I do not believe that our son really grasps the enormity of the consequences yet but that’s another post for another day. This is about how we respond to our prodigal who is in fullblown prodigal mode, and how we handle it is like this:
Son: “I’m going to San Francisco.”
Us: “Oh, wow. Well, we love you and we are afraid for you, but if that’s your choice then that’s your choice. We are closing your bank account since my name is on it. Good luck. Honey, we love you.”
Of course, this is NOT an exact transcript of the conversation. There were a lot more words than that, but honestly, that’s the gist of it.
Susan made a comment about stoic lipstick or something like that. Oh, how I wish that stuff existed. Matter-of-fact. I LOVE the word “stoic” because that’s the discipline my heart is under through all of this, but the word stoic connotes an attitude of coldness which we can’t afford. We try above all to keep our tone warm, kind, understanding, loving, but firm with our son. Non-reactionary. Whatever may be going on in my heart, my words must come out firm, but gentle and kind and loving.
The hardest part hasn’t happened yet because he’s still operating on adrenaline and doesn’t realize what he’s done yet. (At least I don’t think he’s really realized it yet.) But it is going to come when he calls for help and we tell him, “No. We’re sorry honey, but you did not want our help. You thought this was the best way so now you’re going to have to figure your own way out.” We absolutely cannot help him at this point or we’re setting ourselves up for more and more of this in the future. I’m not saying that there won’t be a point in the future where we won’t help him, but it won’t be on the first cry for help, it can’t be or it’ll be just like the baby who continually throws things from the highchair.

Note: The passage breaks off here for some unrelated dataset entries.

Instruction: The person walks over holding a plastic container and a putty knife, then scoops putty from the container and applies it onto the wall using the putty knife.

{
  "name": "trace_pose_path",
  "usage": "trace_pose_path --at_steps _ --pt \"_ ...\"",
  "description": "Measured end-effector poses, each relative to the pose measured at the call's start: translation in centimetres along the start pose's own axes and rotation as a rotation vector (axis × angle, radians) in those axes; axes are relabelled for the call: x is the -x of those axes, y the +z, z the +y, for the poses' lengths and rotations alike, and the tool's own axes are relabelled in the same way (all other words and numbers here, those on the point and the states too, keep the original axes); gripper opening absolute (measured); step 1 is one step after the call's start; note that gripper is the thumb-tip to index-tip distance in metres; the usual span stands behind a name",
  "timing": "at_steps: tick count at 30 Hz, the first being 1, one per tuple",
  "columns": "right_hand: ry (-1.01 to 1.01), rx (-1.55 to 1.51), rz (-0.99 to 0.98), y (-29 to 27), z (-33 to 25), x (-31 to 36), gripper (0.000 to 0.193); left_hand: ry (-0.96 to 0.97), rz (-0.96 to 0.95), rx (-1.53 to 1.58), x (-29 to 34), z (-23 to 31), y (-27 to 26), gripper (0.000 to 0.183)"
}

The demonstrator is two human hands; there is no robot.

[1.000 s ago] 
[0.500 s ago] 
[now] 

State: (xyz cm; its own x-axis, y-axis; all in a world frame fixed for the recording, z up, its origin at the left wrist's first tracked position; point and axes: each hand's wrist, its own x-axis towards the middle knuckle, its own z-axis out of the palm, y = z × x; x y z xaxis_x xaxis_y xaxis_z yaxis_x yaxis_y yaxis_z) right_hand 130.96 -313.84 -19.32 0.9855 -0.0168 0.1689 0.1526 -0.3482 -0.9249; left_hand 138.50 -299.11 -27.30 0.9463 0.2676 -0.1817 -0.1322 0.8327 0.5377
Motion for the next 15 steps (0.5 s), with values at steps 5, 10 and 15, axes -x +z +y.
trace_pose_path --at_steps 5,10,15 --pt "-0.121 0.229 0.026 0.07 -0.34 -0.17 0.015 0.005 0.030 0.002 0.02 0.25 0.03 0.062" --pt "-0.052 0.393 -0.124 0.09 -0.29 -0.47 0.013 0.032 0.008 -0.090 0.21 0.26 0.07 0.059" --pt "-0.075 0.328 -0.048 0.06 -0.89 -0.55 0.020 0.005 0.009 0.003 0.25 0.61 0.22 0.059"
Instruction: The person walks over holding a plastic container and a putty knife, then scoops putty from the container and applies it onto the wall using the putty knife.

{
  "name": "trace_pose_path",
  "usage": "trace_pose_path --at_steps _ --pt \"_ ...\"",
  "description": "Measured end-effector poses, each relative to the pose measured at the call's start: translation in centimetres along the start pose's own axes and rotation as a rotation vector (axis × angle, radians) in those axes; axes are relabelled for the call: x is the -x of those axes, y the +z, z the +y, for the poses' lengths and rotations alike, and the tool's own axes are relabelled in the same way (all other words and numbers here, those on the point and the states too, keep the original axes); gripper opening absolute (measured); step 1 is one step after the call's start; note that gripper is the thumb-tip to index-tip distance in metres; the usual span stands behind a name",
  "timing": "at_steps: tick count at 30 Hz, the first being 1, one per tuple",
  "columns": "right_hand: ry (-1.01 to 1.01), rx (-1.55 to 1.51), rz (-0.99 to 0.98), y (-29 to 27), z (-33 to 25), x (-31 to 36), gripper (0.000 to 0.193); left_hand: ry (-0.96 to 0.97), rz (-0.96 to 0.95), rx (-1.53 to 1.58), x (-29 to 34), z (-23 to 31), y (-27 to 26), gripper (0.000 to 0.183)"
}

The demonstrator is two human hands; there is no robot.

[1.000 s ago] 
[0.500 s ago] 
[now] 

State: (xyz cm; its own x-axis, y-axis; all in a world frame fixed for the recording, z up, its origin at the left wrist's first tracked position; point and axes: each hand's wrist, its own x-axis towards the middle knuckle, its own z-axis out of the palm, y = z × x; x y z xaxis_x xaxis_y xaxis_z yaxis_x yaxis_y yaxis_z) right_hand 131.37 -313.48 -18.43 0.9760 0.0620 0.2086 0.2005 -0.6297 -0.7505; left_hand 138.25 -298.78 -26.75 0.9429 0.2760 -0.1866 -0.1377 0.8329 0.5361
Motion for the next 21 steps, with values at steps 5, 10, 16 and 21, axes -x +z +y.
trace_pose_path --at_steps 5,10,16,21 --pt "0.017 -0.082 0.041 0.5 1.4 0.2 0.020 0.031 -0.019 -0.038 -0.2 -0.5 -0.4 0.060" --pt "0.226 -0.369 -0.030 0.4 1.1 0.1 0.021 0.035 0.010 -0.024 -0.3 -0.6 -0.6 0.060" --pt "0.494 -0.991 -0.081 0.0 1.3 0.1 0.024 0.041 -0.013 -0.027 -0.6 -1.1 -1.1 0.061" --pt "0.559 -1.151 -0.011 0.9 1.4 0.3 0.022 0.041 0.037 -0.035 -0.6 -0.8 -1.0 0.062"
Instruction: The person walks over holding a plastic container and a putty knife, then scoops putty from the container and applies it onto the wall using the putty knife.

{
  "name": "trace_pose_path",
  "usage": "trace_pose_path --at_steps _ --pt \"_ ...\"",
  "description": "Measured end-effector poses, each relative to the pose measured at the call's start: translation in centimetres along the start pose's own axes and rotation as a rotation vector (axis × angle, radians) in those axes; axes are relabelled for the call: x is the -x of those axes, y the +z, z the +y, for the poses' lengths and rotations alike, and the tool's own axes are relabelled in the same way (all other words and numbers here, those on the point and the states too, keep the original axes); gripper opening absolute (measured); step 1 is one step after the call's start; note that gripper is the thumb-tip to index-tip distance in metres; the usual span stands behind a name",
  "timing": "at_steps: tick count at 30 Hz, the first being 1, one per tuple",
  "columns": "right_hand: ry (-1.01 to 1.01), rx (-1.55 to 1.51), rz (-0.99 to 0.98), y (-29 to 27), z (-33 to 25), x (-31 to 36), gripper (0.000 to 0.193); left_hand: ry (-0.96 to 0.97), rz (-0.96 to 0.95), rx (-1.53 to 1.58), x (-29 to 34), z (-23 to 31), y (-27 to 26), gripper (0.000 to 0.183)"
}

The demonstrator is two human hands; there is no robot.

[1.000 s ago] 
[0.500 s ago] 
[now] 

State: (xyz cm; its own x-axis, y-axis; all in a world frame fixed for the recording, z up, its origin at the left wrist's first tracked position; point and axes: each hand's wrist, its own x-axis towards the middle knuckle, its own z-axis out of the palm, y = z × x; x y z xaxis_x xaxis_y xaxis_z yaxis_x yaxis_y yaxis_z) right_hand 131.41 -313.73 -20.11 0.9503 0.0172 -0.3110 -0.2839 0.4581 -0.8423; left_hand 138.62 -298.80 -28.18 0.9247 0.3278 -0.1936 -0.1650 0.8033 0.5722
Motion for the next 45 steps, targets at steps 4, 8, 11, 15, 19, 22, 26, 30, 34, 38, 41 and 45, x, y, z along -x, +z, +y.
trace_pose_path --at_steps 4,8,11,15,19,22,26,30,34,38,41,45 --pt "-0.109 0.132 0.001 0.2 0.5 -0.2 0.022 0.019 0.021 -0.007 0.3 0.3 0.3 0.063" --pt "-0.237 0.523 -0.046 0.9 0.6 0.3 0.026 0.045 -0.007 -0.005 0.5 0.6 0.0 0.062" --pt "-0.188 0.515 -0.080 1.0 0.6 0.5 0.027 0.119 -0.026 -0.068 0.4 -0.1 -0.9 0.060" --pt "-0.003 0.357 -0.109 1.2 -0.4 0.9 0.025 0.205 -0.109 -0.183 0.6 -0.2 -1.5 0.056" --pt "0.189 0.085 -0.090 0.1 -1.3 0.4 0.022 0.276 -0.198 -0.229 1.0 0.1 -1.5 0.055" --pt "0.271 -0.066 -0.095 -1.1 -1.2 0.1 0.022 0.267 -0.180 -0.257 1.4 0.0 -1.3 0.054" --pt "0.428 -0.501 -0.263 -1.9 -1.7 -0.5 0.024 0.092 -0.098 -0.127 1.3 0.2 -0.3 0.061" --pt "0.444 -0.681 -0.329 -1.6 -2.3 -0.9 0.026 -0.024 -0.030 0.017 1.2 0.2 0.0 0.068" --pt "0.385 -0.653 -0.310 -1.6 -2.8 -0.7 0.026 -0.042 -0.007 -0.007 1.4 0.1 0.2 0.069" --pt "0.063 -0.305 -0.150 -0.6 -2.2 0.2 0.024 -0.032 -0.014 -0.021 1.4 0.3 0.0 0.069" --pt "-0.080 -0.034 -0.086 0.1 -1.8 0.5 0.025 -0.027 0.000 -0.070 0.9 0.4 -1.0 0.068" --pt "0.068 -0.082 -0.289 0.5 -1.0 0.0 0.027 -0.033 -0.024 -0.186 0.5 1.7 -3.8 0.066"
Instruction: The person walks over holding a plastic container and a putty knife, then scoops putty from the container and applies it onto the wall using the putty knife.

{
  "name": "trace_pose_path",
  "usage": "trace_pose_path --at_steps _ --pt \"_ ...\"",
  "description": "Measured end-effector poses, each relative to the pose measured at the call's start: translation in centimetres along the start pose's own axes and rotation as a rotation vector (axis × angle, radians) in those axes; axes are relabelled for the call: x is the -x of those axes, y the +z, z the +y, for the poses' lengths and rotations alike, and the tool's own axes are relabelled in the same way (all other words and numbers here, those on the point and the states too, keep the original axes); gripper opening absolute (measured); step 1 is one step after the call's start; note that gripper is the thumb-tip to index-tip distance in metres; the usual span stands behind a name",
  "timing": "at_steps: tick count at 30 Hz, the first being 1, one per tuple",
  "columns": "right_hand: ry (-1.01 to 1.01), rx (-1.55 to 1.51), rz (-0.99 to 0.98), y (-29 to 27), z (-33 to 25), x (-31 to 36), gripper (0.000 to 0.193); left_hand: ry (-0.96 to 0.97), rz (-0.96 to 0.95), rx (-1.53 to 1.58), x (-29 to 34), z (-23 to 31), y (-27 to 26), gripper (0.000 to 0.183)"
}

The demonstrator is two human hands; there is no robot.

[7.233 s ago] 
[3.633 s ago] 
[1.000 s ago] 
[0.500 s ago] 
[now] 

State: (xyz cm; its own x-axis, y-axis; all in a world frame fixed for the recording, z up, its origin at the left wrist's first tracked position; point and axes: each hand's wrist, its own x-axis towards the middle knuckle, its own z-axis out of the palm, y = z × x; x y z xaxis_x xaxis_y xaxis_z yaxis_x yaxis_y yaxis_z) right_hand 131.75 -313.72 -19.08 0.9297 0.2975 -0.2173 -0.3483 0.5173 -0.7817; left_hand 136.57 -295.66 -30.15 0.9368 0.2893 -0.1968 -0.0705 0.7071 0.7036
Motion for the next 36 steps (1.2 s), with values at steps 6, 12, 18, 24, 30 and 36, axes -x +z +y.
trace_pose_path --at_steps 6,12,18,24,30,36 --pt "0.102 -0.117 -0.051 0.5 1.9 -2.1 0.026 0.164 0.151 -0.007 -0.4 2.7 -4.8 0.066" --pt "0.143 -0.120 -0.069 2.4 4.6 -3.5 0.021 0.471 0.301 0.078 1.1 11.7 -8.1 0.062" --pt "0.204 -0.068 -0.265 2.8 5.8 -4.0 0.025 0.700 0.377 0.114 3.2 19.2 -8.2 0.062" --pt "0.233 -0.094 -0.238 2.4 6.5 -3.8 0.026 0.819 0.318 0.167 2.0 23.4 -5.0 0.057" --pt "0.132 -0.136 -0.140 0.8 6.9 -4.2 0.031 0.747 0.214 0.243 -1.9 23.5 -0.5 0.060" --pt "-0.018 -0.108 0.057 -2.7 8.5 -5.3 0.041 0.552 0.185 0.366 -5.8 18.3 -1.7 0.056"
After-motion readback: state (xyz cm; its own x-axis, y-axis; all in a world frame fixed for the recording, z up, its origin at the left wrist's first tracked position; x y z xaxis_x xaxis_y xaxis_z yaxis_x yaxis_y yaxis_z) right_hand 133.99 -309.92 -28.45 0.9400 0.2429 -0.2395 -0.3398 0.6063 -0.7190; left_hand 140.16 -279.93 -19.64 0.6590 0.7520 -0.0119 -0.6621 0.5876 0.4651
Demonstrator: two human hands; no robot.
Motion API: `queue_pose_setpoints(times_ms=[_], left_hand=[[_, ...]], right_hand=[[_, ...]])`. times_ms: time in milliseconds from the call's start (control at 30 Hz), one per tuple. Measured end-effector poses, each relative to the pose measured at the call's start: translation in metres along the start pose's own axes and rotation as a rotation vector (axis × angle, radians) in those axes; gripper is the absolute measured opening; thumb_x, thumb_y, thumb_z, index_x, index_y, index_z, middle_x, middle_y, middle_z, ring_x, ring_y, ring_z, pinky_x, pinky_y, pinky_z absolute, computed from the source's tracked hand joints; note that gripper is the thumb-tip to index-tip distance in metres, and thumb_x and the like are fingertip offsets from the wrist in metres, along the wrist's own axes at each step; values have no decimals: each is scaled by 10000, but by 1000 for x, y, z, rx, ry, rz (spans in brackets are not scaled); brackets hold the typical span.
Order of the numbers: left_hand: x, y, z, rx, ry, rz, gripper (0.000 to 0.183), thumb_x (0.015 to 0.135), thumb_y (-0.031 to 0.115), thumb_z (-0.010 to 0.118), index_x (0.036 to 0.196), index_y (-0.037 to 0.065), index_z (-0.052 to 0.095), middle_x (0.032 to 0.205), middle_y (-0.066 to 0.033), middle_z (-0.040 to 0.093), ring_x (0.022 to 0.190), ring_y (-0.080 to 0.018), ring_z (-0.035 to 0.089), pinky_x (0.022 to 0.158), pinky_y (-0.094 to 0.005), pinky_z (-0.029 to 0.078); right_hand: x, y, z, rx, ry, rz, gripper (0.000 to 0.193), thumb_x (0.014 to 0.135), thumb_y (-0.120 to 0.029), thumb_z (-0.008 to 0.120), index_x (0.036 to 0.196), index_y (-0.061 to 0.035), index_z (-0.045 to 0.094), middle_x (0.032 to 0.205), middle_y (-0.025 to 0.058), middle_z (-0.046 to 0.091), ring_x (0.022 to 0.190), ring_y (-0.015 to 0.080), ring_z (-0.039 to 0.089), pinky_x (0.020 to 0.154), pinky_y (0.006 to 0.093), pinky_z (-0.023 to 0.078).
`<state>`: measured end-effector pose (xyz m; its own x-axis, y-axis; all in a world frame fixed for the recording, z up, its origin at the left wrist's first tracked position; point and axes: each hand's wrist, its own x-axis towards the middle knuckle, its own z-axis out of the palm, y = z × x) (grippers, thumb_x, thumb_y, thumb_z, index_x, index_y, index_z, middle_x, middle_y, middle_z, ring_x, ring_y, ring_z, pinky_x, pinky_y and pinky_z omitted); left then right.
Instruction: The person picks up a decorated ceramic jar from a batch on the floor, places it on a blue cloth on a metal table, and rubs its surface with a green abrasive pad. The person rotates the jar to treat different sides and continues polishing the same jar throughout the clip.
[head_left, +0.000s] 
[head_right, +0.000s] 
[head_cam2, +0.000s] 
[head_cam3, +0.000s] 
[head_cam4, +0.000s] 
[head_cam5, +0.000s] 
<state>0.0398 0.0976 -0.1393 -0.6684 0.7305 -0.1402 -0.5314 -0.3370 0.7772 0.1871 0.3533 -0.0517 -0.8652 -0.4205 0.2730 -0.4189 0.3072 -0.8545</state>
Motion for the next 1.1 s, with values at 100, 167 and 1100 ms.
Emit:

We rehearse that phone call everyday in our minds when we calmly, lovingly, kindly, but firmly say in the face of our son’s fear and suffering,, “Honey, you made this decision to go to San Francisco like this. This is what you wanted to experience. You will have to figure this out for yourself.”
My mother-in-law is suffering mightily. I fear she is the weak link here and both my husband and I are in constant contact with her reminding her that if she breaks ranks and enables him we likely will be looking at years of this nonsense. We hope that doesn’t happen, but it is certainly a fear we have.
I’m not saying this is easy at all. But I hope that helps explain what this looks like on a practical level. We are resolute but remain heartbroken and so we appreciate prayers that we’ll stay strong. This isn’t easy.